= What you should do =
Could you give back exactly the lines below from the one with "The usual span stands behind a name" through the one with "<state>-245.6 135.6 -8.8", without a single picture?

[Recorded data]
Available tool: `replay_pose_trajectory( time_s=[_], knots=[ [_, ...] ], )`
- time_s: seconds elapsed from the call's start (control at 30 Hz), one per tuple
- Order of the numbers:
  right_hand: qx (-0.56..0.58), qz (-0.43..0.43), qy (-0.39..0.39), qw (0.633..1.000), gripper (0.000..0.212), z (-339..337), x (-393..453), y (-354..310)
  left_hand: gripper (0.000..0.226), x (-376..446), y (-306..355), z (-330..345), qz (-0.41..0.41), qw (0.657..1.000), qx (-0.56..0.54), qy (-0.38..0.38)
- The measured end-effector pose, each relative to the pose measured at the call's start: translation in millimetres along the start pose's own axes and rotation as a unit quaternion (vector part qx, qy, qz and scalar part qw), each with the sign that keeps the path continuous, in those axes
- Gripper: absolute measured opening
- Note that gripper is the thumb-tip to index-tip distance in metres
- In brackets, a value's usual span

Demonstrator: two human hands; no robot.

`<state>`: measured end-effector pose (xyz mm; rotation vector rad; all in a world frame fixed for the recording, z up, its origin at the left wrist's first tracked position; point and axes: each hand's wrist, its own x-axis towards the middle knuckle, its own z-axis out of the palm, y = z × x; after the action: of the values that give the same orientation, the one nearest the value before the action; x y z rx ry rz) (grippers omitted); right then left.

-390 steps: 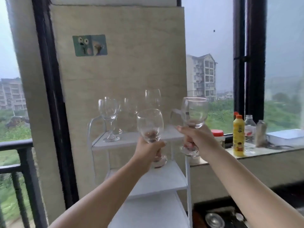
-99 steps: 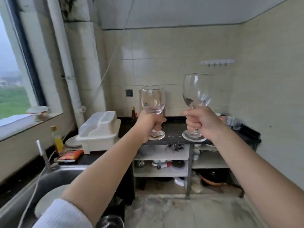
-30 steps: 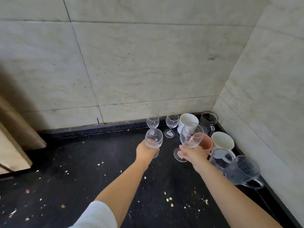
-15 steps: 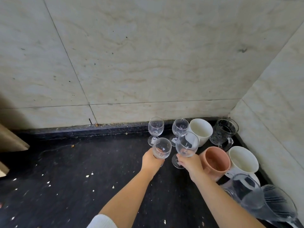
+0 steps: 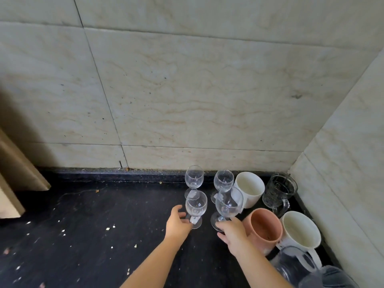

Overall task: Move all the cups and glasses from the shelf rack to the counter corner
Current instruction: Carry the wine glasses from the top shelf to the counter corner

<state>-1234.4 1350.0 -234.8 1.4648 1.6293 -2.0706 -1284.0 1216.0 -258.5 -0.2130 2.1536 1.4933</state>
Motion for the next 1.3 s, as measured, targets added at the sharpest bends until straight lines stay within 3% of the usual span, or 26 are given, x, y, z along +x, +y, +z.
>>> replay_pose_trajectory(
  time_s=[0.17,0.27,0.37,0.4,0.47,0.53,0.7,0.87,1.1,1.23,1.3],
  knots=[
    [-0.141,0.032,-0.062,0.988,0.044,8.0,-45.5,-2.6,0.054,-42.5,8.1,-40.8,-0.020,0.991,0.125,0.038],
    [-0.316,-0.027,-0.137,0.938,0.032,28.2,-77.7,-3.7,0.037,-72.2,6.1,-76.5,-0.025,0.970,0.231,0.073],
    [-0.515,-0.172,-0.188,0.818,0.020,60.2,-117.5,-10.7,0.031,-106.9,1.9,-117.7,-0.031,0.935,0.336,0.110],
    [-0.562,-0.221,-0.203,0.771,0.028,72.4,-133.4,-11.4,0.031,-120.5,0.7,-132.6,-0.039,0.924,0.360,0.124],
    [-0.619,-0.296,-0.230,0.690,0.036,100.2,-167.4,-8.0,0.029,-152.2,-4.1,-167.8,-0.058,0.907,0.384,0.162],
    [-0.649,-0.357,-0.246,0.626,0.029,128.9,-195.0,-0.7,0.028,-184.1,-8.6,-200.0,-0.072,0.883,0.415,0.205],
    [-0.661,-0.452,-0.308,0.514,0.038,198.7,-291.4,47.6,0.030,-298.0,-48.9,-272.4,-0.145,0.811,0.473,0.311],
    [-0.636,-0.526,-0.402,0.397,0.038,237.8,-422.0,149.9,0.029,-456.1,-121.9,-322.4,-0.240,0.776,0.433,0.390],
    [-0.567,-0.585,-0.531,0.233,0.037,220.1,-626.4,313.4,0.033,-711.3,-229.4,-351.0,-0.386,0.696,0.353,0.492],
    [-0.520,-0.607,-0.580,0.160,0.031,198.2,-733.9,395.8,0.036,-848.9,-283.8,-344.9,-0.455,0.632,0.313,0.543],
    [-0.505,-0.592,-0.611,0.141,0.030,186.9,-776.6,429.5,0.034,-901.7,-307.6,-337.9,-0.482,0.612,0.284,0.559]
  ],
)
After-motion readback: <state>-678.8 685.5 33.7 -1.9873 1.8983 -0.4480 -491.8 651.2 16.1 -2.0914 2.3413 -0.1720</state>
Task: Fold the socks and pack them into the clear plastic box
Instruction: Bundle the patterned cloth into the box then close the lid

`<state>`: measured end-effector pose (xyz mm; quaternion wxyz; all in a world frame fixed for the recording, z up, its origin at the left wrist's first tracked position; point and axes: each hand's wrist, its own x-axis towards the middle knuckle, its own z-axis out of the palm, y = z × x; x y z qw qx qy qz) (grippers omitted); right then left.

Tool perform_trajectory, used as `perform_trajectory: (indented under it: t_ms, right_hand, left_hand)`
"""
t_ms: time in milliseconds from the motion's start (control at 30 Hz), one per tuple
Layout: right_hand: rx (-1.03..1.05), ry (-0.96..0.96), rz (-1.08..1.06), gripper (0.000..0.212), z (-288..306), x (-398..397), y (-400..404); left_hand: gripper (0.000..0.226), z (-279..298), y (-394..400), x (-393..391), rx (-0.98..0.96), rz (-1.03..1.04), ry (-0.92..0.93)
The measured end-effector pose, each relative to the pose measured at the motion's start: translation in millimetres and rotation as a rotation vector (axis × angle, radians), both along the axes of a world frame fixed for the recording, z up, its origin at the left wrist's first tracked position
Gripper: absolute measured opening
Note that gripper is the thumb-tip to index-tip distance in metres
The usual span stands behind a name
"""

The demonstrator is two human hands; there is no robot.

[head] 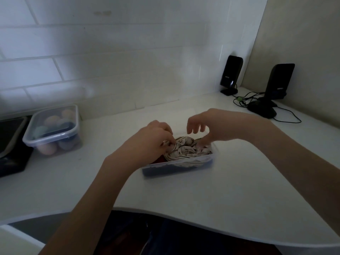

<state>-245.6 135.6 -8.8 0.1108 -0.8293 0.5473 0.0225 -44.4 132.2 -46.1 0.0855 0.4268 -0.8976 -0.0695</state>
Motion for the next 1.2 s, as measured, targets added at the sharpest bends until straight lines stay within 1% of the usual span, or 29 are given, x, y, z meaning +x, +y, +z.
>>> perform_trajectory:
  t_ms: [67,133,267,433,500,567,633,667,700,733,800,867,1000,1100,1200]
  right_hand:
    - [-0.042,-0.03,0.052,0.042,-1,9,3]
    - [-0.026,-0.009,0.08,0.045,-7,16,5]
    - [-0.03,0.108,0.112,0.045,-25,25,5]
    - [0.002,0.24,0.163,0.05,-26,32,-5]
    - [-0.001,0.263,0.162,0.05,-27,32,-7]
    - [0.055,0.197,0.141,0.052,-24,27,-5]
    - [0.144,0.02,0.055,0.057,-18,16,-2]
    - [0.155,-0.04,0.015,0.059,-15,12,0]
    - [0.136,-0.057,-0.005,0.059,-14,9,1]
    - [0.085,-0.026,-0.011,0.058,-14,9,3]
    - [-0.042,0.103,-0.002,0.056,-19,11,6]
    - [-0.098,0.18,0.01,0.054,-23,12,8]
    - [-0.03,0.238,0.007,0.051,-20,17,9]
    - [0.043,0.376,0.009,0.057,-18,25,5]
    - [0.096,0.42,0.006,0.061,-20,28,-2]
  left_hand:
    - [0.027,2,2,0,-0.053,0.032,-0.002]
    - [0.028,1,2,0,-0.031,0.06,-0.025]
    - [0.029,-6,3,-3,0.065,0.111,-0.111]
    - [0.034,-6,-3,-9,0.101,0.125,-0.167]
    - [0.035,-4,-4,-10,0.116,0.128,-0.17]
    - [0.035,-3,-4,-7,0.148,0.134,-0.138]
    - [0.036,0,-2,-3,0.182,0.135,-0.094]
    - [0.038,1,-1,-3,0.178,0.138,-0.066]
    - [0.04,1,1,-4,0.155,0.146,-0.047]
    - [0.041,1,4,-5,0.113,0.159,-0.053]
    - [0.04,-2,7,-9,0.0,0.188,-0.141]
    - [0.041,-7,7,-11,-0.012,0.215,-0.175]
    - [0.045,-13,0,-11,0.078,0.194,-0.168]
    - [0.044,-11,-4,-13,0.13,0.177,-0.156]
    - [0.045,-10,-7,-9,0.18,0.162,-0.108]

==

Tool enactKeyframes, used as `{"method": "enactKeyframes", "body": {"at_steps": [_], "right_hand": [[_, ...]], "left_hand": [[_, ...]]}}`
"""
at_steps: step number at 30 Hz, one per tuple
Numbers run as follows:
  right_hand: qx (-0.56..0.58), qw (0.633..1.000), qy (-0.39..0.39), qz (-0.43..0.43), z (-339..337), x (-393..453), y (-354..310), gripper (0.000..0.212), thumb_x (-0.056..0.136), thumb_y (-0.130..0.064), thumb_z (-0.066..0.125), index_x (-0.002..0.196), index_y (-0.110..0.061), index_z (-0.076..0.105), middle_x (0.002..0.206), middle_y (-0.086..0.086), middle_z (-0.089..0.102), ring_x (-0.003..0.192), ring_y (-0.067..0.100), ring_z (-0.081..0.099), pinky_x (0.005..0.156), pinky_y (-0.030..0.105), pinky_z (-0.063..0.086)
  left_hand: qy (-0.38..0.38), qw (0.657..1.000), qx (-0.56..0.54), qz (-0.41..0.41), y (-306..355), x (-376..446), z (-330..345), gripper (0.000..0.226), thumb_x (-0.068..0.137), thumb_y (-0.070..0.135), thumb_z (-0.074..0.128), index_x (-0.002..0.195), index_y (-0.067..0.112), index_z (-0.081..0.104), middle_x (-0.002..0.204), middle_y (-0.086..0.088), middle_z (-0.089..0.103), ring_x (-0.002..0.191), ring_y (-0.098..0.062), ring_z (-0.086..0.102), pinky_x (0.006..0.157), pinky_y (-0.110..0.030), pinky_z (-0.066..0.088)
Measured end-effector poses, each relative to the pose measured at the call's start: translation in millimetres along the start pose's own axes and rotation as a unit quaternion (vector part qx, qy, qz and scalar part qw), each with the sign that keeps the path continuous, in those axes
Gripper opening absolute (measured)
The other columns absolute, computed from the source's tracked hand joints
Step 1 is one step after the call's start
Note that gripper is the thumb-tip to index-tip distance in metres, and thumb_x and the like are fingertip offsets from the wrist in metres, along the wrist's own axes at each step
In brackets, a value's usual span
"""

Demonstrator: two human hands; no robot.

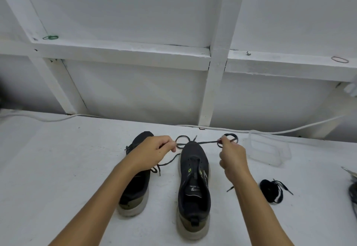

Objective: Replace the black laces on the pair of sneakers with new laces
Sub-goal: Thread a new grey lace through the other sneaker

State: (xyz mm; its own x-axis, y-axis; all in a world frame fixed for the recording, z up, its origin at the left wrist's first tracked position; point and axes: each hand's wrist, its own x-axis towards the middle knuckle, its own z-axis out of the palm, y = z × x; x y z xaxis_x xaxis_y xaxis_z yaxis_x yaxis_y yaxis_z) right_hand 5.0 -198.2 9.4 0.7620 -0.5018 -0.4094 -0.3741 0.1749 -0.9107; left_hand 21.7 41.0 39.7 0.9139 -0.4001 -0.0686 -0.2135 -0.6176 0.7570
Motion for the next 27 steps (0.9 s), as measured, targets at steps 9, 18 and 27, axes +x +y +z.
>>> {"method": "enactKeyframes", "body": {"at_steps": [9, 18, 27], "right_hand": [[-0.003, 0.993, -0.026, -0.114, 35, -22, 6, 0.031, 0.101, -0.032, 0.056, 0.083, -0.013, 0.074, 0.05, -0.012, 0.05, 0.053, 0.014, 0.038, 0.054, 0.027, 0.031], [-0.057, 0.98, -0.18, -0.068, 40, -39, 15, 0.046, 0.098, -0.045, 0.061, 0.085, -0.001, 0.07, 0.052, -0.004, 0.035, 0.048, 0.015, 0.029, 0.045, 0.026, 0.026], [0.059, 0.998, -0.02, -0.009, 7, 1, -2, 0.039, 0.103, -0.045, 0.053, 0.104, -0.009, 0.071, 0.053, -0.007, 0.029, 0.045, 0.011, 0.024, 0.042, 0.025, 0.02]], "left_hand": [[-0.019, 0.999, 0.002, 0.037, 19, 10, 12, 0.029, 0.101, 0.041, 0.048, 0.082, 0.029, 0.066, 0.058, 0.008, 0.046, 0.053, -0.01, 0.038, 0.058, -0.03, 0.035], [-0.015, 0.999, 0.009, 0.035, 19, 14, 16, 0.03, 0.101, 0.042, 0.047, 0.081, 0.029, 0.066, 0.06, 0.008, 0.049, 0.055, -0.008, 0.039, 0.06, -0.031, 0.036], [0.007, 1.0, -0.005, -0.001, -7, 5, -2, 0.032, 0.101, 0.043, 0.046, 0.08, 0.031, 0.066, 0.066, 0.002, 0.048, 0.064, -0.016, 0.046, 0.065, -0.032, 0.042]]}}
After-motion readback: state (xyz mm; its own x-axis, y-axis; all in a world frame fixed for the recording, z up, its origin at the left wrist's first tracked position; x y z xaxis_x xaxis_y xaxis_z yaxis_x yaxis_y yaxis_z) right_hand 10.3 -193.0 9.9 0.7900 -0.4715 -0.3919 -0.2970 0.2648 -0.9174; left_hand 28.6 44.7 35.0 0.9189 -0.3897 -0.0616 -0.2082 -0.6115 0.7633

= Output below =
The usual span stands behind a name
"""

The demonstrator is two human hands; there is no robot.

[head] 

<state>-245.6 135.6 -8.8 0.1108 -0.8293 0.5473 0.0225 -44.4 132.2 -46.1 0.0855 0.4268 -0.8976 -0.0695</state>

What was produced is the complete output.